Your objective: Within the records below, find the line containing "the red crate?". Reproduce it and each line after it exactly, and nothing else.

Information shown:
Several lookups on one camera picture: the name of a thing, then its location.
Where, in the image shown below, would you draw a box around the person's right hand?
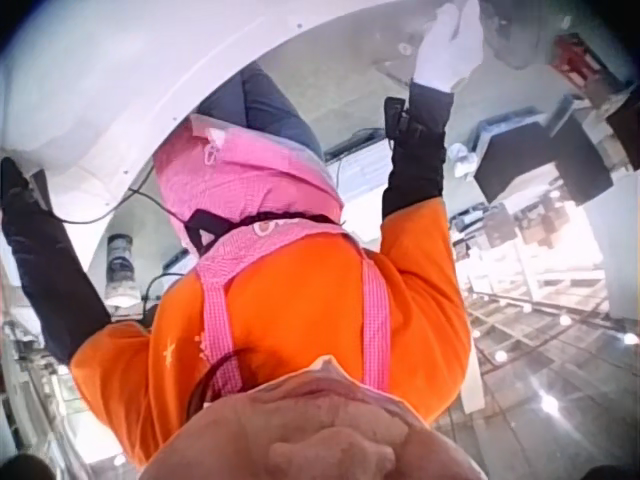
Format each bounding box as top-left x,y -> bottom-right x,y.
413,0 -> 485,93

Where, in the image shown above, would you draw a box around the person's legs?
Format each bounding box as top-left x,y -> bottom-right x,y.
197,62 -> 326,157

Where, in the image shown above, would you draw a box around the white rack with parts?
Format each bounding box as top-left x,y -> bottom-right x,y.
449,189 -> 619,321

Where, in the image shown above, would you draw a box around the grey cylinder canister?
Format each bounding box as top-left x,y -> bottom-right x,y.
104,232 -> 143,308

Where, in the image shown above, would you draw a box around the white crumpled cloth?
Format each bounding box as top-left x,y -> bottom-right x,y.
446,141 -> 480,180

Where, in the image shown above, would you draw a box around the thick black cable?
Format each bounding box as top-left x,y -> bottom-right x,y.
141,271 -> 187,324

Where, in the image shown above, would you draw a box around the large white curved panel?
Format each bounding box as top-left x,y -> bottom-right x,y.
0,0 -> 441,271

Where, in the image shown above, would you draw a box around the black box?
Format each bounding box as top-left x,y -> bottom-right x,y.
472,118 -> 554,204
548,110 -> 616,208

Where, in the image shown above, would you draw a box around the red crate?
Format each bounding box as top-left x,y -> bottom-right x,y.
551,33 -> 609,85

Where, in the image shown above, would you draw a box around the black wrist band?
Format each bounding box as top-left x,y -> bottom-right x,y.
383,96 -> 417,147

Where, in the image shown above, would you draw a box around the thin black cable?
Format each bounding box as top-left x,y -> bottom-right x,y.
47,163 -> 190,227

The completed task:
Where, in the image shown above, would you draw a box around the red crate?
Format each bounding box as top-left x,y -> bottom-right x,y.
551,33 -> 609,85

Where, in the image shown above, would you draw a box around the black wrist band?
Format each bounding box as top-left x,y -> bottom-right x,y.
383,96 -> 417,147

Where, in the image shown above, would you draw a box around the thin black cable?
Format each bounding box as top-left x,y -> bottom-right x,y.
47,163 -> 190,227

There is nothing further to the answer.